U.S. Federal District Judge Steven Merryday’s decision, now on hold, meant that by July 18 cruise ships would no longer have to enforce COVID-19 safety protocols for its passengers or employees, and the Centers for Disease Control and Prevention’s precautions would’ve been nothing more than recommendations for any cruise line to follow, or not follow, as they see fit.

The panel’s 2-1 ruling marked a win for the CDC.

In its request for the stay of the injunction, the CDC said that by keeping its safety protocols for cruises in place, it was not shutting the cruise industry down but rather providing a framework for them to continue operating safely during the pandemic.

The CDC has battled the state of Florida over the department’s regulations for cruise ships for the past few months. Florida Gov. Ron DeSantis originally filed the lawsuit against the CDC in April.
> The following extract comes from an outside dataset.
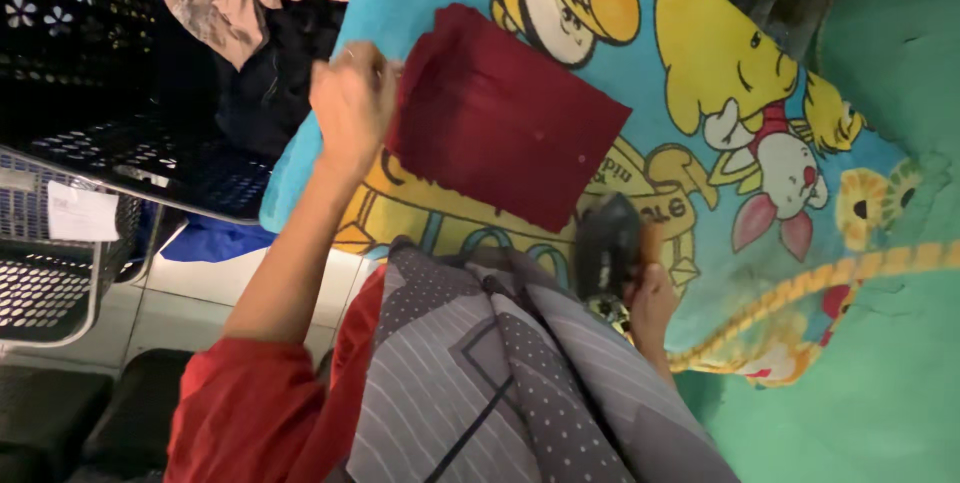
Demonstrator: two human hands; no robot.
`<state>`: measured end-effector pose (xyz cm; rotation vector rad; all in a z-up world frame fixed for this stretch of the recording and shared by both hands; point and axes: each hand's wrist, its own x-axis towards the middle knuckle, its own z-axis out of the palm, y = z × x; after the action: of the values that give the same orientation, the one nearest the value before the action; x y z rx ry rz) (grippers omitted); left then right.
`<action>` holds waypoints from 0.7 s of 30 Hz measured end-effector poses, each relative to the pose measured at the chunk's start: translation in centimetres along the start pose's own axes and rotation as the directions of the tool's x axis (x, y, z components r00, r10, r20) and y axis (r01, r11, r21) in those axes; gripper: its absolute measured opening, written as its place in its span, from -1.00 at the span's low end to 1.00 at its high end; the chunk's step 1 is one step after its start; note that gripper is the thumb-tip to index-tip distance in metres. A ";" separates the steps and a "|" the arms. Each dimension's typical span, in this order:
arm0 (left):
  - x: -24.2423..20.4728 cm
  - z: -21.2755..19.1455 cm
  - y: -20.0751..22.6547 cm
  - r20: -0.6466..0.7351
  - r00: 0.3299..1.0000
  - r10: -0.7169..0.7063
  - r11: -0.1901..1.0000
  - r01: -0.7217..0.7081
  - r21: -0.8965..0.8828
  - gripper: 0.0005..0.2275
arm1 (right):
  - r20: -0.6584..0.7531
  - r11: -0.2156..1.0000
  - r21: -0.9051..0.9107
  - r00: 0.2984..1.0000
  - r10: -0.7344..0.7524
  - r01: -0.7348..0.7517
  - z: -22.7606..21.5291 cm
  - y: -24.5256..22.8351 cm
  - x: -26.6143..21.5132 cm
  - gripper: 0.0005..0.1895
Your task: The person irons a shirt on an ironing board, smoothing it out by hand and then folding the shirt into a square.
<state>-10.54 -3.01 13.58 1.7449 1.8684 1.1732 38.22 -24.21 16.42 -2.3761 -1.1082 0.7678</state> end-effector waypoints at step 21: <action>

The CDC issued a conditional sail order last October to work on keeping cases down on ships and from the virus spreading in local communities. The order set forth a four-phased approach that would let ships start sailing again, ranging from testing of crew members, testing requirements for passengers and restricted voyage lengths among other things.

The state of Florida previously sued the CDC over its regulations for the cruise ship industry, arguing that the rules were hurting Florida’s unemployment rate and the state’s ability to do business.

This latest reversal comes as Florida has become a flashpoint in a resurgence of COVID-19 cases. Cases in Florida doubled over the past week, with the Department of Health reporting 45,604 new cases. The positivity rate also climbed to over 11%.

On Friday, the White House said that the state, which accounts for 6.5% of the country’s population, was responsible for 20% of the country’s new infections, the latter figure more than three times greater than the former.
 
Things are going to get bad, fast. By Labor Day it's going to be clear that in unvaccinated counties, people are going to be in dire straits, and Republican governors and legislatures will do nothing as their constituents die in droves.

I did warn you that the rest of the year was going to be bad.

Get vaccinated before Republicans outlaw those, too.